Keras-Tensorflow2 implementation of Dual-Path RNN as in [1] for Speech Separation trained on WSJ0-MIX2 subset of the WHAM! data set.
This implementation achieves 14.5 dB SI-SNR improvement on the WSJ0-MIX2 subset of the WHAM! [2] test set.
Please give credit to this Github repository when using this implementation for publications.
References:
[1] Yi Luo, Zhuo Chen, Takuya Yoshioka, "Dual-path RNN: efficient long sequence modeling for time-domain single-channel speech separation", arXiv preprint arXiv:1910.06379 2019. Available under https://arxiv.org/abs/1910.06379
[2] Wichern, G., Antognini, J., Flynn, M., Zhu, L.R., McQuinn, E., Crow, D., Manilow, E., Roux, J.L. (2019) WHAM!: Extending Speech Separation to Noisy Environments. Proc. Interspeech 2019, 1368-1372, DOI: 10.21437/Interspeech.2019-2821. Available under https://www.isca-speech.org/archive/Interspeech_2019/abstracts/2821.html
Resolve Python package dependencies with:
- pip install numpy librosa tensorflow-gpu
GPU requirements in default configuration:
- Tested with 11 GB RAM GPU (NVidia GeForce RTX 2080 Ti)
Data requirements:
- WHAM data set.

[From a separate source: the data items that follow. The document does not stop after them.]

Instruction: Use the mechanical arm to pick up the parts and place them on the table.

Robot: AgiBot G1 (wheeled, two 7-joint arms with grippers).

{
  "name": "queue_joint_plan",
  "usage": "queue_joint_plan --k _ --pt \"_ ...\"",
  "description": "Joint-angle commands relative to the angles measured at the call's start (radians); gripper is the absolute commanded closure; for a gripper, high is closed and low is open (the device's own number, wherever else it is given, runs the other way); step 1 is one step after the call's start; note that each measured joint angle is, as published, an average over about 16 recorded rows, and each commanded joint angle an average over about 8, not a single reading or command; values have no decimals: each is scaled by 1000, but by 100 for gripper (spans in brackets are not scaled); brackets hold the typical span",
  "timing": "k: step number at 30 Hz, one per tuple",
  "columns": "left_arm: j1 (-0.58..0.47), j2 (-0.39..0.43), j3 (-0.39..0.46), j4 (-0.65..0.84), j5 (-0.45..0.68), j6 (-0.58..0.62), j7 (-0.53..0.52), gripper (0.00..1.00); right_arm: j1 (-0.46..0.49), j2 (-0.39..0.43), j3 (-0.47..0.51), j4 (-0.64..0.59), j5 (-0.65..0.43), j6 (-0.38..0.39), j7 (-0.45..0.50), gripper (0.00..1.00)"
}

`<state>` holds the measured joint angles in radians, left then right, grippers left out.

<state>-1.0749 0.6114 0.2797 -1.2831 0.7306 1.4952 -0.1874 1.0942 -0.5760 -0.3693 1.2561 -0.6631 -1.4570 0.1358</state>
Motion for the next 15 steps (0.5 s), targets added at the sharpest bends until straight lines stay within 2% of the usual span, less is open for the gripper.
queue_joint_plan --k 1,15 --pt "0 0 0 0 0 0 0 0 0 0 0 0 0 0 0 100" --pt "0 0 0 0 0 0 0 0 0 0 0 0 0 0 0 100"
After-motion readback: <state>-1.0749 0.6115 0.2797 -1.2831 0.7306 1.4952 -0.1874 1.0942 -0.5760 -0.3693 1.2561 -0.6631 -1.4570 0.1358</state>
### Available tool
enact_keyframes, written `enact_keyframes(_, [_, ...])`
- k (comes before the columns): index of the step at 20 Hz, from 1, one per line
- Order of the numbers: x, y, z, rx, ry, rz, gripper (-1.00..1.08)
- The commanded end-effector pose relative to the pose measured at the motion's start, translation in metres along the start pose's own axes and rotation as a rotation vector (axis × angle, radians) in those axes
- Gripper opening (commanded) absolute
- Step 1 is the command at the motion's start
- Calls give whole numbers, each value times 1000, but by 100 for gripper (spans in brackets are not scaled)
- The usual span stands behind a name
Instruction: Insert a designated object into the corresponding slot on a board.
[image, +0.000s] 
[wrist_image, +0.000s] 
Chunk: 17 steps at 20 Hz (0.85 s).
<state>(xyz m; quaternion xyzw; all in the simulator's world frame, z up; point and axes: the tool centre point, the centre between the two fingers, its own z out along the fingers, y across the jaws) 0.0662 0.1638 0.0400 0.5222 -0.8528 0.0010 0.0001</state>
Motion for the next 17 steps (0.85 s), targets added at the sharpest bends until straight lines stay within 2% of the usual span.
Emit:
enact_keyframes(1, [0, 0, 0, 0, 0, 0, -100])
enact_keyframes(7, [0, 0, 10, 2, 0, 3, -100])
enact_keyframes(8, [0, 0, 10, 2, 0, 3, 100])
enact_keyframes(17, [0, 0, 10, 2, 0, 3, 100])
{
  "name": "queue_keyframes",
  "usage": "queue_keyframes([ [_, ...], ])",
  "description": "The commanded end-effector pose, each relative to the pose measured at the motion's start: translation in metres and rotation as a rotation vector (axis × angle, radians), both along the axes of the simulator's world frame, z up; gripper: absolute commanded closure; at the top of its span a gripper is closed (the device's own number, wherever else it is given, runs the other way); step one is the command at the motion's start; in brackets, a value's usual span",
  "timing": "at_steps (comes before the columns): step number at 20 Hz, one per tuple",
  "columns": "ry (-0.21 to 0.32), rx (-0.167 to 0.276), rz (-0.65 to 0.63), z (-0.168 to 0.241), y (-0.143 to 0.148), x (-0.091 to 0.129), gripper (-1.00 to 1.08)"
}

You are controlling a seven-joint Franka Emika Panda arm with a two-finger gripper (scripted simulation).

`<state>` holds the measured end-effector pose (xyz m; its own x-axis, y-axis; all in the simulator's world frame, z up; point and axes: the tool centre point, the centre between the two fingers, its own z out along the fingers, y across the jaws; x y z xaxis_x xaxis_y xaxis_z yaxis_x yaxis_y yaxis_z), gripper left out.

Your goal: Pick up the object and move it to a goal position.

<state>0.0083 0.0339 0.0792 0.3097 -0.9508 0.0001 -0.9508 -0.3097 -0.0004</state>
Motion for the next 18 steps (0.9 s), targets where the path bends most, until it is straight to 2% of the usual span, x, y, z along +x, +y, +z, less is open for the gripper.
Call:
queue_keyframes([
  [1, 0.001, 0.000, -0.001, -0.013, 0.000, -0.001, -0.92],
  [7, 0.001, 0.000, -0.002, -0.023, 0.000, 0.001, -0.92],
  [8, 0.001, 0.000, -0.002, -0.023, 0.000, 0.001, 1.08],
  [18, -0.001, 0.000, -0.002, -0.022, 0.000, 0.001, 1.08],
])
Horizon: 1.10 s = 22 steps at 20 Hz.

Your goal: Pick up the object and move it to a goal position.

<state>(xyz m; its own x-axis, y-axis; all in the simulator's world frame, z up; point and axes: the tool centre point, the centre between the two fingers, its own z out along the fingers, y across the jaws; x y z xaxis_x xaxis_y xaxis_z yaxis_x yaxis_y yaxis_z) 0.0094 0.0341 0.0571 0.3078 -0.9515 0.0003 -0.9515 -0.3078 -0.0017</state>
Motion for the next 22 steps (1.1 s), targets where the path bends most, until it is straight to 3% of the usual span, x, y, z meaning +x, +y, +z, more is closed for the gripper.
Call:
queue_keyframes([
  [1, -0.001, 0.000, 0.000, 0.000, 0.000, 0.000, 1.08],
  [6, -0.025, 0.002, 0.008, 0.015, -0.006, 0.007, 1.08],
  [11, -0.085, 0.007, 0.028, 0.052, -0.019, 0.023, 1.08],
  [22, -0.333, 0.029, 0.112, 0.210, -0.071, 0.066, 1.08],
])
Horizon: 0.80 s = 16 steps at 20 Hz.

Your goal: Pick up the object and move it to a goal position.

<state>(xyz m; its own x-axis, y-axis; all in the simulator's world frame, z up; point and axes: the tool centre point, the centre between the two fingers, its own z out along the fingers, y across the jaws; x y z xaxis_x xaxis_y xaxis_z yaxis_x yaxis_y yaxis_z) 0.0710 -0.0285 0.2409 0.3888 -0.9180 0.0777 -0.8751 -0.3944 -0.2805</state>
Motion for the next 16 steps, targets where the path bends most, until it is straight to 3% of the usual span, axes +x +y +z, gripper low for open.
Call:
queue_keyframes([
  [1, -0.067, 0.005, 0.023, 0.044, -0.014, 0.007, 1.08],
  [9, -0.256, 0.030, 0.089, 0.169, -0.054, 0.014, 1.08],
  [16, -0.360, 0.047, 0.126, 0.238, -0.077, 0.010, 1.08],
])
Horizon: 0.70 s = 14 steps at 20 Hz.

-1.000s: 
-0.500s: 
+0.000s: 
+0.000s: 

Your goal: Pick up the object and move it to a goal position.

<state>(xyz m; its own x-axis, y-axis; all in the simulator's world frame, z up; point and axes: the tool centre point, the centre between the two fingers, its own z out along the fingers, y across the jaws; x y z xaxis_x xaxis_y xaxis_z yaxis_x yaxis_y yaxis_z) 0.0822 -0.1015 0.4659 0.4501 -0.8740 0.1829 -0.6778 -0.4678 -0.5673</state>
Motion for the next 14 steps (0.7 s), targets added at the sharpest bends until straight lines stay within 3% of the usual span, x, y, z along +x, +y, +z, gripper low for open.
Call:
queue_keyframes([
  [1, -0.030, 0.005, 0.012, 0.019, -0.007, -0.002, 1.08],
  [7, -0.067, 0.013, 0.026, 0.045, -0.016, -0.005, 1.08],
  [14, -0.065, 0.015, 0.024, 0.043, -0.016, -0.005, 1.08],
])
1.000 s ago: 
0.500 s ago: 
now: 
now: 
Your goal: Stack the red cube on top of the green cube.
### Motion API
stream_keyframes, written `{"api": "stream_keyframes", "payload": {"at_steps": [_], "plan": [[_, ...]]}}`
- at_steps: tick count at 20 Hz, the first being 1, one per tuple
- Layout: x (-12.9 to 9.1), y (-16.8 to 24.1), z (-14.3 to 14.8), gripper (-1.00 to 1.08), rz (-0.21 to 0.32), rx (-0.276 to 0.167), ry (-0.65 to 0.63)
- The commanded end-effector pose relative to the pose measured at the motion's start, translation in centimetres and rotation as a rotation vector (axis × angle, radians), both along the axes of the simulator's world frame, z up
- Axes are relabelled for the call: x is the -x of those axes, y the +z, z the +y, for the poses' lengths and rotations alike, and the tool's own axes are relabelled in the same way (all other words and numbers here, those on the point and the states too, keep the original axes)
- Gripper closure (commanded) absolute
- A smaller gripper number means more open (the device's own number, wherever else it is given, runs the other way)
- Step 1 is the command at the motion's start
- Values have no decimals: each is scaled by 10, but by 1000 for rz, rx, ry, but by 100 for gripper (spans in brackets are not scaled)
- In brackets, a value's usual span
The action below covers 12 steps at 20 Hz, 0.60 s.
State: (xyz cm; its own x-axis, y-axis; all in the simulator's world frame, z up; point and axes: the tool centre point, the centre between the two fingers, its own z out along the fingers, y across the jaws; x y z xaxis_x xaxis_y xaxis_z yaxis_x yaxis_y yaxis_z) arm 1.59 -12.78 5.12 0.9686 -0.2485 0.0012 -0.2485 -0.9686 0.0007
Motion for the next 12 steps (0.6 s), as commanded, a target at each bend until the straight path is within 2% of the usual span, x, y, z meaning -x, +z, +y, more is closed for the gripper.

Needs commercial WSJ0 data set (https://catalog.ldc.upenn.edu/LDC93S6B) as basis. Scripts and noise data for WHAM data set publicly availabe at http://wham.whisper.ai/
- Clone repo and go to src/
- In run_experiment.py modify path to WHAM data and possibly change further parameters.
- Run
CUDA_VISIBLE_DEVICES=0 python run_experiment.py
where 0 is the ID of your GPU Device. - Run
tensorboard --logdir exp/EXPERIMENT_TAG/tensorboard_logs
and open the URL printed by tensorbard. You can watch experiment status and for each epoch some audio files will be generated in tab "audio". - Find training and separation output in exp/ directory. A copy of the configuration file is also stored in this directory.
Roughly 1 hour per epoch and stopping criterion was reached after 102 epochs (~5 days total training time) tested on a single NVidia GeForce RTX 2080 Ti. You can find the model from this training under exp/pretrained .
- Due to limited GPU resources, we used 3 DPRNN blocks instead of 6 proposed in [1]. If batch size is changed to 1 instead of 2, 6 DPRRN blocks can be fit in a 11 GB RAM GPU but experiments have shown that this minimal batch size deteriorates the overall performance.
- Activating the scaling factors in normalization layers as proposed in [1] adds too many weights to the network. For this reason, we turned scaling off. It is unclear if the Tensorflow implementation of the global layer normalization is different from the implementation used in [1].